The Junior League currently operates the only diaper bank in both counties and partners with other nonprofit agencies — Halifax Urban Ministries, Healthy Start Coalition and Early Learning Coalition of Flagler and Volusia, to name a few — to serve families in need.
This July, the Junior League saw its largest distribution: 11,283 diapers.
"The need is increasing and growing," Junior League President Amie Story said. "We've had several partners reach out just in the last couple of weeks. We're at the point where we have to put partners on a waitlist until we can get more supplies."
Sept. 18-24 is National Diaper Need Awareness Week, and 17 local businesses are hosting diaper drives to benefit the Junior League's diaper bank, which was founded in 2014. According to the National Diaper Bank Network, 1 in 2 U.S. families struggle with diaper need. It costs a family, on average, about $80 for a month's supply of diapers, which are not covered by food stamps.
The diaper drive will help the Junior League, an all-volunteer organization, continue to try to meet the local need.

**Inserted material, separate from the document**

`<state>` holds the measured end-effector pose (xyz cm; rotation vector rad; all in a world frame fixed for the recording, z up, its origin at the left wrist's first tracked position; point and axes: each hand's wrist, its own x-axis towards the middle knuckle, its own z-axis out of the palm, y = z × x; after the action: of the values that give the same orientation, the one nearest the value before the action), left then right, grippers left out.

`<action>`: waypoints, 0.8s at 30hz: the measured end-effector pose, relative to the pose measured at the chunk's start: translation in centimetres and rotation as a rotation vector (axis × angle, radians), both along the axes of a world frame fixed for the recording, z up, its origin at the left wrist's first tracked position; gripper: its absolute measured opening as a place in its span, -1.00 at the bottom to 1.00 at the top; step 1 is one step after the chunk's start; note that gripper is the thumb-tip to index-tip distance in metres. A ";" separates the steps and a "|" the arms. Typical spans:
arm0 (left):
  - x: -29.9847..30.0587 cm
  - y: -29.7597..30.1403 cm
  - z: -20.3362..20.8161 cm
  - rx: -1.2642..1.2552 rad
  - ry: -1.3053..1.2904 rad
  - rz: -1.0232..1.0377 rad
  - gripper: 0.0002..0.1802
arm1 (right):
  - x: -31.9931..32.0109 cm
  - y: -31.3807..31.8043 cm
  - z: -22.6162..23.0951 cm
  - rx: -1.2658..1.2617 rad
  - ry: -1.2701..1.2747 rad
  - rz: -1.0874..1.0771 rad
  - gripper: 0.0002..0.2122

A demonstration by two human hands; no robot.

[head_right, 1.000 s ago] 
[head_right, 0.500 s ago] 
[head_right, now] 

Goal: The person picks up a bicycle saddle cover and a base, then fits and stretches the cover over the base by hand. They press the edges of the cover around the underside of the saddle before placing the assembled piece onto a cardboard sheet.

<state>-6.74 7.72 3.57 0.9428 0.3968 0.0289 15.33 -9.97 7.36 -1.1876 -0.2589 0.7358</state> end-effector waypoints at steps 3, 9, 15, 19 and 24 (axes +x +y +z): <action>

The Junior League spends over $10,000 a year of its fundraised dollars to purchase diapers for its bank, so community support, both monetary and through hosting drives, is essential, Story said.
"Every dollar, every diaper, absolutely helps us to be able to fulfill our mission and fulfill the gap in our community," she said.
Roni PeGee, community director-elect for the Junior League, said that the drives during National Diaper Need Awareness Week are especially important as the Junior League's inventory dwindles.
"I think the need has probably always been there, but now that people are aware, they're tapping into us," PeGee said. "... Plenty of people live paycheck to paycheck, or under, and with everything else going up, diapers are going up too."
The Junior League has a membership of 256 women. PeGee has been a member since 2014. Story has been a member since 2015. A lot of their members are moms or grandmothers, Story said, and if they don't have a child of their own, they likely have bought diapers for a baby shower and seen how expensive they can be.
"I don't think a lot of people, until you're in that moment, understand the financial burden that puts on a lot of families," Story said.
What families look like these days also varies, PeGee added. They could be single-mother or single-father households, or grandparents raising grandchildren on their fixed incomes.
"I think that's one of the stigmas that may be out there — that this is like a poor person's problem or something, but it's not true," PeGee said. "It's just a human problem."